[Data to process — start]
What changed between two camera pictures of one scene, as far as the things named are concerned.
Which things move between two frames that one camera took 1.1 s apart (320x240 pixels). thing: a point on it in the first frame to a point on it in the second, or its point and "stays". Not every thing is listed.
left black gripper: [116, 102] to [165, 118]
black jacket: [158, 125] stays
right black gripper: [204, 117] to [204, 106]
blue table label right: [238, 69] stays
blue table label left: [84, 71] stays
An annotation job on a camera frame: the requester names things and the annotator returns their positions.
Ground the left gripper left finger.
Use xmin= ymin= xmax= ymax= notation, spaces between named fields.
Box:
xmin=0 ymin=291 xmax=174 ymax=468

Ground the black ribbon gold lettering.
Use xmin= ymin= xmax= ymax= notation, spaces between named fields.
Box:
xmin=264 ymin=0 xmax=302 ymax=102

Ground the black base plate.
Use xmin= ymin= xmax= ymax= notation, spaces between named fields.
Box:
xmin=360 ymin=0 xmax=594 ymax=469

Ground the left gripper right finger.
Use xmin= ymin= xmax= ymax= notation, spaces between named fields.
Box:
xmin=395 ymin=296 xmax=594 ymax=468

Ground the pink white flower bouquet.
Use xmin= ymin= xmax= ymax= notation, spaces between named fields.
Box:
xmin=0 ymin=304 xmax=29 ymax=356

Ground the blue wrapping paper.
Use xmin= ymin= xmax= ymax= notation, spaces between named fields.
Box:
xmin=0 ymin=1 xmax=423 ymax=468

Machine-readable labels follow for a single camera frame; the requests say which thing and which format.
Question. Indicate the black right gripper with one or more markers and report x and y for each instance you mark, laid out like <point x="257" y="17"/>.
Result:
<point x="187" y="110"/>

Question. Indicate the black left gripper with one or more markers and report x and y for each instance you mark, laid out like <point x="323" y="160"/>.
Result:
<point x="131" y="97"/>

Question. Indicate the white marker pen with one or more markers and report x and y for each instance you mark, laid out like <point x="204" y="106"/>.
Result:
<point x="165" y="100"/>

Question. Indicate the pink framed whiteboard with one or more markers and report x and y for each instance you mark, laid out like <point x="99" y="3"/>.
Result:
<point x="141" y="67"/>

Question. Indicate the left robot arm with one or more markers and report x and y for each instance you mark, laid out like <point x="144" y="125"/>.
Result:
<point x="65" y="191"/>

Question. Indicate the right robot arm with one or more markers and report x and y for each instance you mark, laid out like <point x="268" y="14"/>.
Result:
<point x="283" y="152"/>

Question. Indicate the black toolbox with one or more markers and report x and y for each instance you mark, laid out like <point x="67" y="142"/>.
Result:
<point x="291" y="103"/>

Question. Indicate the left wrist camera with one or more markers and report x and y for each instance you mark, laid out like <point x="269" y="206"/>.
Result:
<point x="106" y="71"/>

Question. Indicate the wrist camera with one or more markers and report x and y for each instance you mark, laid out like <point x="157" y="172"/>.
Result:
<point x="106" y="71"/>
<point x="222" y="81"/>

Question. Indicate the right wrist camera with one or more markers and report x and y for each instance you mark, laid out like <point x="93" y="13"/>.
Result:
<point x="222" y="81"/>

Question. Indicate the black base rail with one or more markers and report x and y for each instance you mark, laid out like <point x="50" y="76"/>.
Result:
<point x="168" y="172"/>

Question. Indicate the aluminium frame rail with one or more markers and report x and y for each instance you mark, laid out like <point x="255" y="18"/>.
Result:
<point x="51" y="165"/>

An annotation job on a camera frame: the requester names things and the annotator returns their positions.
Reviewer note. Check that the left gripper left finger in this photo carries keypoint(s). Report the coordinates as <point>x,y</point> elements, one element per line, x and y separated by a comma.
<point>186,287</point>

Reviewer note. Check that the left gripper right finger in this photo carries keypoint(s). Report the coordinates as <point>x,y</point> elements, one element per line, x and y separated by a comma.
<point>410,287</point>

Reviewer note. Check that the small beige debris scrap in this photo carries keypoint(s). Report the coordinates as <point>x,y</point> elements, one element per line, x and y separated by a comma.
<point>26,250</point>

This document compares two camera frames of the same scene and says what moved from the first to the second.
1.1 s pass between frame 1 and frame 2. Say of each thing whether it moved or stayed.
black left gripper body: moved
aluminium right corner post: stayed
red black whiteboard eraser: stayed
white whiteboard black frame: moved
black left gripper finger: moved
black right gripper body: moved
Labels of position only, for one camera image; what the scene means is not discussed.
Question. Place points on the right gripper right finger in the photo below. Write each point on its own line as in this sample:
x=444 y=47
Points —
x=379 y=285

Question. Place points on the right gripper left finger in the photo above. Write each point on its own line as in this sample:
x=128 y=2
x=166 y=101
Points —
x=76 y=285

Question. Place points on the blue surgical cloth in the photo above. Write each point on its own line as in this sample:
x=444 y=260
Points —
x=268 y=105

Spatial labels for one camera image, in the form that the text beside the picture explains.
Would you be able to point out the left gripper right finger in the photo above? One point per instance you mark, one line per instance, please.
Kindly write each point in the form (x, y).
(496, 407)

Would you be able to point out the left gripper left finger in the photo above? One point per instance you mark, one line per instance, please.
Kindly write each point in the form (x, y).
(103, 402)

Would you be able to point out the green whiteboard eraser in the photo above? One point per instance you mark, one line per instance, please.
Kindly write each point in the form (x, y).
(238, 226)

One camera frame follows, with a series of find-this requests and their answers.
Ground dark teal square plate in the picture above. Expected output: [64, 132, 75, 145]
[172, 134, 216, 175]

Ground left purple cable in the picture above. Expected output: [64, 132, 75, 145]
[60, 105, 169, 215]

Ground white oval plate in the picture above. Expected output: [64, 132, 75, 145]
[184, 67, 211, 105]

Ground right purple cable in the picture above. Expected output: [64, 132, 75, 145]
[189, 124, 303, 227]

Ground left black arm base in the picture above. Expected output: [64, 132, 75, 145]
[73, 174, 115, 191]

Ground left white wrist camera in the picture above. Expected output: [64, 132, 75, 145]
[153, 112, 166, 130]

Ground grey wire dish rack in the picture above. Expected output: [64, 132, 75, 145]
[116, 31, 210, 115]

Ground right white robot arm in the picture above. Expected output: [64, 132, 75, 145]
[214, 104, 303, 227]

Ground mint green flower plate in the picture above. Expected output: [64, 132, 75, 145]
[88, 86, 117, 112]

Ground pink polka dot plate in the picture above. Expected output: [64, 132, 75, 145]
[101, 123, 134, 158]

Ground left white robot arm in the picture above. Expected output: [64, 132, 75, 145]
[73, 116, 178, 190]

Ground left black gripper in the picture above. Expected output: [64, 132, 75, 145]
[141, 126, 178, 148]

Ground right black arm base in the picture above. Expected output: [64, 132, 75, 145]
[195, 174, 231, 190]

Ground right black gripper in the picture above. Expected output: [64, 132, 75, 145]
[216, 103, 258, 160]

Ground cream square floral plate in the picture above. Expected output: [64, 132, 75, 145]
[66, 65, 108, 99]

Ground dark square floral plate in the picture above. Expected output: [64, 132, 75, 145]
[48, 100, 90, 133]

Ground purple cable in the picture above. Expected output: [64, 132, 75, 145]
[Data to process — finish]
[Work required]
Only the lines from the first line of the records through the line containing "blue table label left: [84, 71] stays" should be repeated, exactly as they appear.

[Answer space]
What changed between two camera pictures of one scene, as far as the things named are concerned.
Which things move between two frames that one camera took 1.1 s apart (320x240 pixels). thing: a point on it in the first frame to a point on it in the second, or its point and "stays". Not every thing is listed.
left black gripper: [116, 102] to [165, 118]
black jacket: [158, 125] stays
right black gripper: [204, 117] to [204, 106]
blue table label right: [238, 69] stays
blue table label left: [84, 71] stays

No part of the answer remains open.